Prior to this 'grand bargain' cooked up in a backroom by our so-called representatives, many people had never heard of the Security and Prosperity Partnership, yet several amendments in the Senate bill are designed specifically to further the SPP's agenda, explains Corsi. In The Late Great USA, Corsi shows how the SPP, an agreement signed in 2005 by Bush, Paul Martin of Canada and Vicente Fox of Mexico, is nothing less than a full-frontal assault on American sovereignty. This aim to create a North American Union between the United States, Mexico and Canada is the real reason behind comprehensive immigration reform.Says Corsi, Bush's goal to create a North American Union – with no borders, a shared currency, and utterly no voice for average Americans in their own futures – is the real reason he won't enforce immigration laws. Utilizing thousands of documents released as a result of the Freedom of Information Act, The Late Great USA shows how unelected bureaucrats in faceless agencies such as the Department of Commerce have been given the power to foist the NAU on the American public incrementally.

The European Union, which now holds millions of voiceless, voteless Europeans in thrall to a heedless Brussels bureaucracy, was put into place little by little over a 50-year period, Corsi writes, not by the citizens of the member states, but by elitists who disguised their goal of a regional government.

In The Late Great USA, Corsi details:

1. The tactics unelected globalist business leaders, bureaucrats and taxpayer-funded academics are using to lead to the merger of the United States with Mexico and Canada

2. How the state of Texas is seizing millions of acres of privately owned land so foreign investors can cash in on a NAFTA super-highway from Mexico to the Canadian border.

3. How China, through its proxies in Mexico, plans to bring the world's sole superpower to its knees economically – without firing a shot. A North American Union would not just be the end of America as we know it, claims Corsi, but the beginning of an EU-like nightmare – a bureaucratic coup d'etat foisted upon millions of Americans without their knowledge or consent. The Late Great USA is a meticulously researched story of deceit, the chapters of which are being written in secret.
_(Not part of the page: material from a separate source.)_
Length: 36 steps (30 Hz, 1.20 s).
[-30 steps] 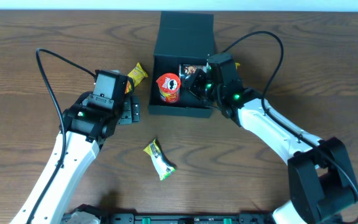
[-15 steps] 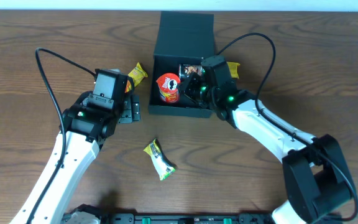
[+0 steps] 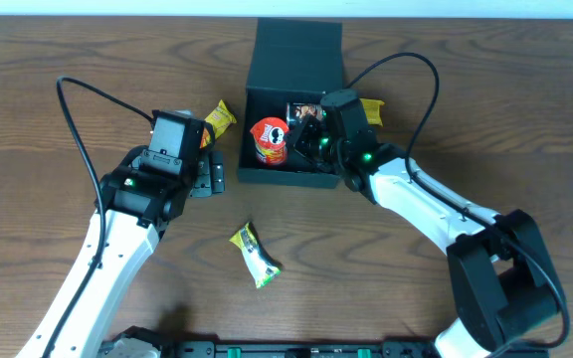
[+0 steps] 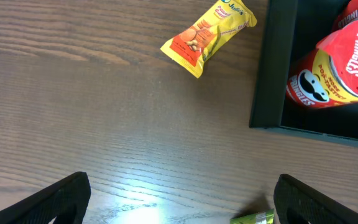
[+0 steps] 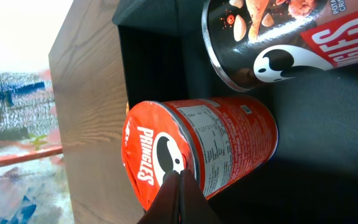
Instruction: Pack container
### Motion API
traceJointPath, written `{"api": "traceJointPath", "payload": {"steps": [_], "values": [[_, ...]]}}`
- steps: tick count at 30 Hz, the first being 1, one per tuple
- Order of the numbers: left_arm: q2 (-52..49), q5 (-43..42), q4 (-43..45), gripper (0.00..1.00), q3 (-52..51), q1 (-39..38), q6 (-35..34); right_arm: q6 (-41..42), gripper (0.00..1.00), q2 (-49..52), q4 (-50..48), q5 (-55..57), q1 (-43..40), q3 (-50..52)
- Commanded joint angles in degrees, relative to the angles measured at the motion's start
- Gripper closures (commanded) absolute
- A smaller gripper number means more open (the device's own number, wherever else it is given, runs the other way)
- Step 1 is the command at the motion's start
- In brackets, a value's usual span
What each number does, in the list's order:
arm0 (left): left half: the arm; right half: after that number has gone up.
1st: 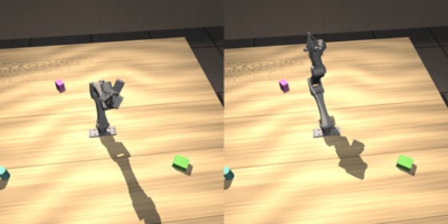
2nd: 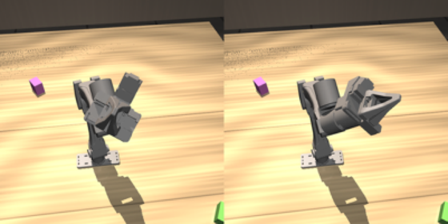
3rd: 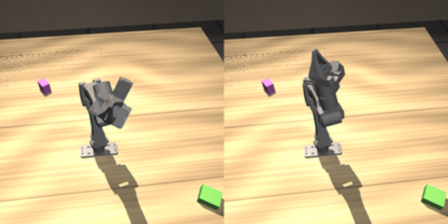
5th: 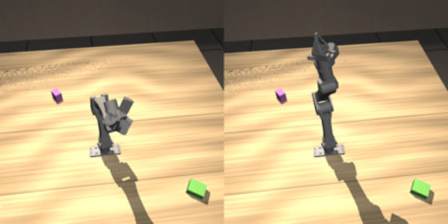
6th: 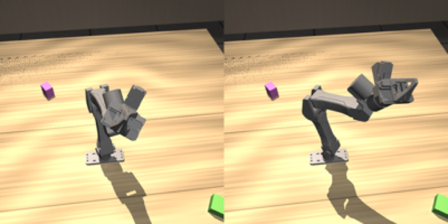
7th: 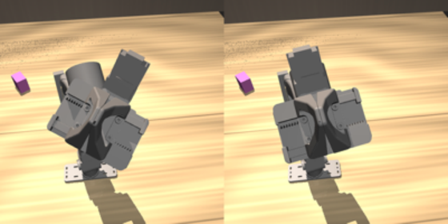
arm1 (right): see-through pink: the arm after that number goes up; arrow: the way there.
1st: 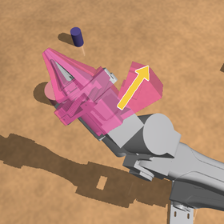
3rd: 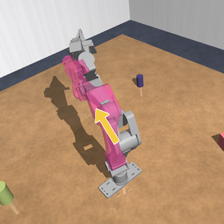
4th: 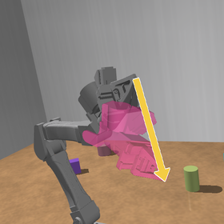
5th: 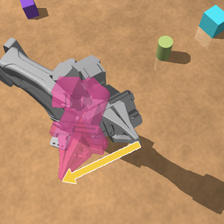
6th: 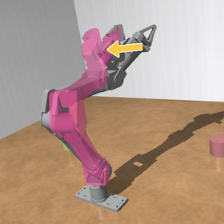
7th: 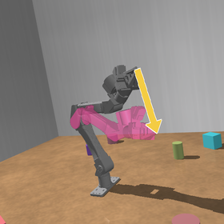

For Corsi, The Late Great USA is nothing less than a wake-up call to the American people.

The Security and Prosperity Partnership is not just unconstitutional, but an act of treason at the highest levels, he says. Anyone who cares about the future of this country – our children’s future – must act now against a North American Union and the underhanded way in which our sovereignty is being compromised, one illegal alien at a time.Corsi, a WND columnist, received a Ph.D. from Harvard University in political science in 1972 and has written many books and articles, including the No. 1 New York Times best-seller, Unfit for Command: Swift Boat Veterans Speak Out Against John Kerry. Corsi's most recent book was authored with Michael Evans: Showdown with Nuclear Iran. Corsi's other recent books include Black Gold Stranglehold: The Myth of Scarcity and the Politics of Oil, which he co-authored with WND columnist Craig. R. Smith, and Atomic Iran.